The method of cleaning a glass mold for plastic lens of the present invention has excellent cleaning properties against various resinous stains and has an excellent effect of not corroding the glass mold. . Further, since the cleaning agents used in the cleaning method of the present invention are all highly safe for the human body, the cleaning method of the present invention has an excellent effect of high safety for the human body during cleaning. Is played.
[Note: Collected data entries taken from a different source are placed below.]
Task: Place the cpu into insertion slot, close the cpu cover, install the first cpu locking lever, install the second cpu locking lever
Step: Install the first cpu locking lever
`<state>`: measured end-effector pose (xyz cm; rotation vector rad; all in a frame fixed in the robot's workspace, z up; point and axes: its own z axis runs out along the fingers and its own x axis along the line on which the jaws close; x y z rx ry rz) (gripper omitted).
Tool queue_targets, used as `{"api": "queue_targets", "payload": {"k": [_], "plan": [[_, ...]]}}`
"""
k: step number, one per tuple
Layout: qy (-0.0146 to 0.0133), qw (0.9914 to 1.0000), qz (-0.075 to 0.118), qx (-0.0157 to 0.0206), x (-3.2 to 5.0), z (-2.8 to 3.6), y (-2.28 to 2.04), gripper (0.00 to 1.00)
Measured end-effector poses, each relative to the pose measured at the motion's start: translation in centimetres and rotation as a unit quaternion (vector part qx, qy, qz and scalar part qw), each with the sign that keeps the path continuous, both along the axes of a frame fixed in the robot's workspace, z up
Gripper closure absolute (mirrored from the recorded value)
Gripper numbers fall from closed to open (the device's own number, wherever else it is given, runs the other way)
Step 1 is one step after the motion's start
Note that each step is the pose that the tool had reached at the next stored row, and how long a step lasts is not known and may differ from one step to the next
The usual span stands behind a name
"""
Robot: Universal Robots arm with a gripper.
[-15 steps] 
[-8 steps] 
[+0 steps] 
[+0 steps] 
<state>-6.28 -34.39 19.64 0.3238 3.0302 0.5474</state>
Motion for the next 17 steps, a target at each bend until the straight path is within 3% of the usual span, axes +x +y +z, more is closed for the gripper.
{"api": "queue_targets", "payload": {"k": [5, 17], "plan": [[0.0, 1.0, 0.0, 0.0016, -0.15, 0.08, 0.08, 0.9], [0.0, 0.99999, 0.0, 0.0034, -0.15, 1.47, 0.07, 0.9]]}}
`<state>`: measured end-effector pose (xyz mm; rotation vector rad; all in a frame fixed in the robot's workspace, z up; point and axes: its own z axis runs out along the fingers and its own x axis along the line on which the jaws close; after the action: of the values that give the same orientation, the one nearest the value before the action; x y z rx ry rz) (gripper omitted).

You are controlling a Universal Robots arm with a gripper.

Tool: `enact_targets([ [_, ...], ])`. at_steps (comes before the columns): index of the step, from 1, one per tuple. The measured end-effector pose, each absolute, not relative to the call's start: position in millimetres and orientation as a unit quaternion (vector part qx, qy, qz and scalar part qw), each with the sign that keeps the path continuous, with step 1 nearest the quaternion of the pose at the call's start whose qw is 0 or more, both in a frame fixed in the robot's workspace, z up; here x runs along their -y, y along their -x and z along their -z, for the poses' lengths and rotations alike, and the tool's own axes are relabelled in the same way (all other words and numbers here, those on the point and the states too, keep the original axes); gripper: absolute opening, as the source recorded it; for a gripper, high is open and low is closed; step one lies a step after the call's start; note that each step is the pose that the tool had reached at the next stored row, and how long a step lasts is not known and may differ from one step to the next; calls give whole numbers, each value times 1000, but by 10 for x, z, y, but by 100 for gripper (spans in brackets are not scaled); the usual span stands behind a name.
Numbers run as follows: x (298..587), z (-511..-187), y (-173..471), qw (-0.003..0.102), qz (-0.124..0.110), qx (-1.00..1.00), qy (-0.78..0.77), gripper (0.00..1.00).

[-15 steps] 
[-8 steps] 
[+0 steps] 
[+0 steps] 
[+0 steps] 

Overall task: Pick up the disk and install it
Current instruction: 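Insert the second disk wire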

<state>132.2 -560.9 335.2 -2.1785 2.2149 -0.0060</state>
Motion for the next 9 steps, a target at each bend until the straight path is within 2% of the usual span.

──────────────────────────────────────────────────続 き Continued on the front page (51) Int.Cl. ⁶ Identification code FI C11D 7/32 C11D 7/32 7/34 7/34 7/36 7/36 7/50 7/50 // B29D 11/00 B29D 11/00

Claims (6)

[Claims] (A) A plastic lens-molded glass mold is represented by the following general formula (I): (Wherein, R ¹ is a hydrogen atom or a hydrocarbon group having 1 to 4 carbon atoms, X is an oxygen atom, an oxymethylene group, a carbonyl group, or a — (CH ₂ ) _k — group [k represents 1 or 2], Y
Is a hydroxyl group, a hydrocarbon group having 1 to 7 carbon atoms or-(R
² O) _j H group [R ² represents an alkylene group having 2 or 3 carbon atoms, j is an integer of 1-8] containing less aromatics 50 wt% or more and 20% by weight of water represented by showing a) Aromatic detergent (a) or an aromatic compound represented by formula (I) of 50% by weight or more and a calcium ion-releasing substance of 0.005 to 25% by weight
After washing with an aromatic detergent (b) containing [calcium ion equivalent amount] (B), the washed molded glass mold is subjected to 0.5 to 50% by weight of an alkali agent and a calcium releasing substance. A plastic lens characterized by being washed with an alkaline detergent containing 0.005 to 25% by weight (calcium ion equivalent), and then (C) rinsing the washed molded glass mold with rinsing water. Cleaning method for molded glass mold. 2. The method according to claim 1, wherein the calcium ion releasing substance is calcium hydroxide, calcium carbonate, an inorganic acid calcium salt, a linear alkyl calcium carboxylate, a calcium alkylene carboxylate, a calcium aromatic carboxylate, a calcium oxycarboxylate, or a polyvalent carboxylate. The cleaning method according to claim 1, wherein the cleaning method is at least one selected from the group consisting of calcium acid, calcium aminocarboxylate, organic calcium sulfate, organic calcium sulfonate, and organic calcium phosphate. 3. The method according to claim 1, wherein the alkaline agent is at least one selected from the group consisting of an organic alkaline agent and an inorganic alkaline agent.
3. The cleaning method according to claim 1, which is a seed. 4. An amine compound having 1 to 5 primary, secondary and / or tertiary amine nitrogen atoms in one molecule and having a molecular weight of 50 to 10,000, and an organic alkali agent. The cleaning method according to claim 3, wherein the cleaning method is at least one selected from the group consisting of quaternary ammonium compounds. 5. The cleaning method according to claim 3, wherein the inorganic alkaline agent is at least one selected from the group consisting of an alkali metal hydroxide and an alkali metal weak acid salt. 6. The cleaning method according to claim 1, wherein the aromatic compound is at least one selected from the group consisting of alkylbenzenes, aromatic alcohols, aromatic ethers, aromatic ketones, and aromatic glycol ethers. Method.